Selective, Tunable O₂ Binding in Cobalt(II)-Triazolate/Pyrazolate Metal-Organic Frameworks

The air-free reaction of CoCl₂ with 1,3,5-tri(1H-1,2,3-triazol-5-yl)benzene (H₃BTTri) in N,N-dimethylformamide (DMF) and methanol leads to the formation of Co-BTTri (Co₃[(Co₄Cl)₃(BTTri)₈]₂·DMF), a sodalite-type metal-organic framework. Desolvation of this material generates coordinatively unsaturated low-spin cobalt(II) centers that exhibit a strong preference for binding O₂ over N₂, with isosteric heats of adsorption (Q_st) of -34(1) and -12(1) kJ/mol, respectively.

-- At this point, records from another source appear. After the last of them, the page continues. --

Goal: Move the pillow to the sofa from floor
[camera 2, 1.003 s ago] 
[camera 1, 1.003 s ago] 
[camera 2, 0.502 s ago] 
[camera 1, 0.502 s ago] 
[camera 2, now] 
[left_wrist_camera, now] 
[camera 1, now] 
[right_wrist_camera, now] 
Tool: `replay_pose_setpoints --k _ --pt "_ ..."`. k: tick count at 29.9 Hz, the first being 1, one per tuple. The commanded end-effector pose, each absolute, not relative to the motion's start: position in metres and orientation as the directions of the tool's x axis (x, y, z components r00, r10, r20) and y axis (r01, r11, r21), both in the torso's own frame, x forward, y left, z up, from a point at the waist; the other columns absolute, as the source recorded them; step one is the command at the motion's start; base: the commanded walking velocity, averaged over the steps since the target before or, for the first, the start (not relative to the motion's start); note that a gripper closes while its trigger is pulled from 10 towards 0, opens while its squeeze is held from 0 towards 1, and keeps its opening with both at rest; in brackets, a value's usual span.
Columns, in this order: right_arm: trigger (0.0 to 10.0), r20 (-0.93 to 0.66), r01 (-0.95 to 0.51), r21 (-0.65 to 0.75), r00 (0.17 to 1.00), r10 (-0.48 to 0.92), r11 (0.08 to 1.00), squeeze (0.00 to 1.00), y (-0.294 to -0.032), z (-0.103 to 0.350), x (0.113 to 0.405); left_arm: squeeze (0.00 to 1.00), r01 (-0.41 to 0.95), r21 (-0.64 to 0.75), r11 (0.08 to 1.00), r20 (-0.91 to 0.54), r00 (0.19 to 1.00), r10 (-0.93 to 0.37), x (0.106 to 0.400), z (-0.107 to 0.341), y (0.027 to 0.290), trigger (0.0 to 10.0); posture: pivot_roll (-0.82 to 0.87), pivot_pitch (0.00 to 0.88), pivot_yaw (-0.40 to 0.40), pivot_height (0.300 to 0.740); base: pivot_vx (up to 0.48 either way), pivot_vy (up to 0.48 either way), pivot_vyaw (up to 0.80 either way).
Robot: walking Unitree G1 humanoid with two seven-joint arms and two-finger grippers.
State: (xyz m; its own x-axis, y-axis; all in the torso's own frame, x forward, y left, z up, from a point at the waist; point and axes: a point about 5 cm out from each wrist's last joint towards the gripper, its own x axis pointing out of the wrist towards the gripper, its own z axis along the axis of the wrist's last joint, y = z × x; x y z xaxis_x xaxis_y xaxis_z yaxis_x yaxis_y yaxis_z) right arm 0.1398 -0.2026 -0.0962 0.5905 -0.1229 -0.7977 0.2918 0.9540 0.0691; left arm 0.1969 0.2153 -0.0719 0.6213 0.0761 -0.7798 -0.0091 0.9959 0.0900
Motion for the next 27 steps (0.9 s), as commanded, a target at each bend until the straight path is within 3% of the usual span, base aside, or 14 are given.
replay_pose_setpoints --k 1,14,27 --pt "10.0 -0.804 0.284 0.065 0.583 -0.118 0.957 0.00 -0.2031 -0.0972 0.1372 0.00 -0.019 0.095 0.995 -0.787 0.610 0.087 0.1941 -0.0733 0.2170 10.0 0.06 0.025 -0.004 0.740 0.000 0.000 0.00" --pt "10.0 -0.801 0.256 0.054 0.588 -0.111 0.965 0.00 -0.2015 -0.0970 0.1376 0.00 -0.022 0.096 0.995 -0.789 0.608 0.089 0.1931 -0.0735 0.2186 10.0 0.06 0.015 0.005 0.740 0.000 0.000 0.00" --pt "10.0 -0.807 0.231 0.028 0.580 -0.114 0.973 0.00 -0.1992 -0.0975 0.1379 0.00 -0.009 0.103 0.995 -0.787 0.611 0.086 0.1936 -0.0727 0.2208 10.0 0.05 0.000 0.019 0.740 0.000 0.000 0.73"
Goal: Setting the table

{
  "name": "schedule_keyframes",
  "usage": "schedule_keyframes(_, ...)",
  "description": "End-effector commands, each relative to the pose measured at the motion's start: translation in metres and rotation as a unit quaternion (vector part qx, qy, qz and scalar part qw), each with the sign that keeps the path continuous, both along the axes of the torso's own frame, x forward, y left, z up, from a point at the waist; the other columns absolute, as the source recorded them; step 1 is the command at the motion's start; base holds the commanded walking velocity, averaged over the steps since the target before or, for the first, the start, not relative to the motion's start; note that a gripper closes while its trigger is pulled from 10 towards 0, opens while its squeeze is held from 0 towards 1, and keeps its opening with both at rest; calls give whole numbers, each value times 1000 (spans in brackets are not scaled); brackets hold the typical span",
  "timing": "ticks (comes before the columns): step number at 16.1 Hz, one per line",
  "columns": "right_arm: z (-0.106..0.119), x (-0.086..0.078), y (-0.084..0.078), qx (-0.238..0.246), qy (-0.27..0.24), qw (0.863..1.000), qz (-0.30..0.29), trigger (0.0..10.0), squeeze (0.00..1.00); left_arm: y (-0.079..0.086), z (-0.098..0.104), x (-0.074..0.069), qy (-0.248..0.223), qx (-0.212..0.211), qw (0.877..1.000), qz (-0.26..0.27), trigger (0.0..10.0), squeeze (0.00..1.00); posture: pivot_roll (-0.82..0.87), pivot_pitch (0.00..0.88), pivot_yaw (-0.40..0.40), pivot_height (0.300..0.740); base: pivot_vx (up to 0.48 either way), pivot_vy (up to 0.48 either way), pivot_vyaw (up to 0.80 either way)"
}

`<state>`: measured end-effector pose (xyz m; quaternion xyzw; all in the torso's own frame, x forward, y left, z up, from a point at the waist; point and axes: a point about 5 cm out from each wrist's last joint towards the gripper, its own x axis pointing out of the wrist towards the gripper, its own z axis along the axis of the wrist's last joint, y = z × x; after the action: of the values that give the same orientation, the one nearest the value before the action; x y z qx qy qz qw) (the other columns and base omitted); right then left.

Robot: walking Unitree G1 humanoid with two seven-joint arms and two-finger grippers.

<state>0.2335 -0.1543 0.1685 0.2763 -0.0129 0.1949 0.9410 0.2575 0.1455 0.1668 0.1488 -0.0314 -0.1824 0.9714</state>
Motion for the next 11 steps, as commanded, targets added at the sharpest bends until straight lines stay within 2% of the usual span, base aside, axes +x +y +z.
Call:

The low-spin (S = 1/2) electronic configuration of the metal centers in the desolvated framework is supported by structural, magnetic susceptibility, and computational studies. A single-crystal X-ray structure determination reveals that O₂ binds end-on to each framework cobalt center in a 1:1 ratio with a Co-O₂ bond distance of 1.973(6) Å. Replacement of one of the triazolate linkers with a more electron-donating pyrazolate group leads to the isostructural framework Co-BDTriP (Co₃[(Co₄Cl)₃(BDTriP)₈]₂·DMF; H₃BDTriP = 5,5′-(5-(1H-pyrazol-4-yl)-1,3-phenylene)bis(1H-1,2,3-triazole)), which demonstrates markedly higher yet still fully reversible O₂ affinities (Q_st = -47(1) kJ/mol at low loadings). Electronic structure calculations suggest that the O₂ adducts in Co-BTTri are best described as cobalt(II)-dioxygen species with partial electron transfer, while the stronger binding sites in Co-BDTriP form cobalt(III)-superoxo moieties. The stability, selectivity, and high O₂ adsorption capacity of these materials render them promising new adsorbents for air separation processes.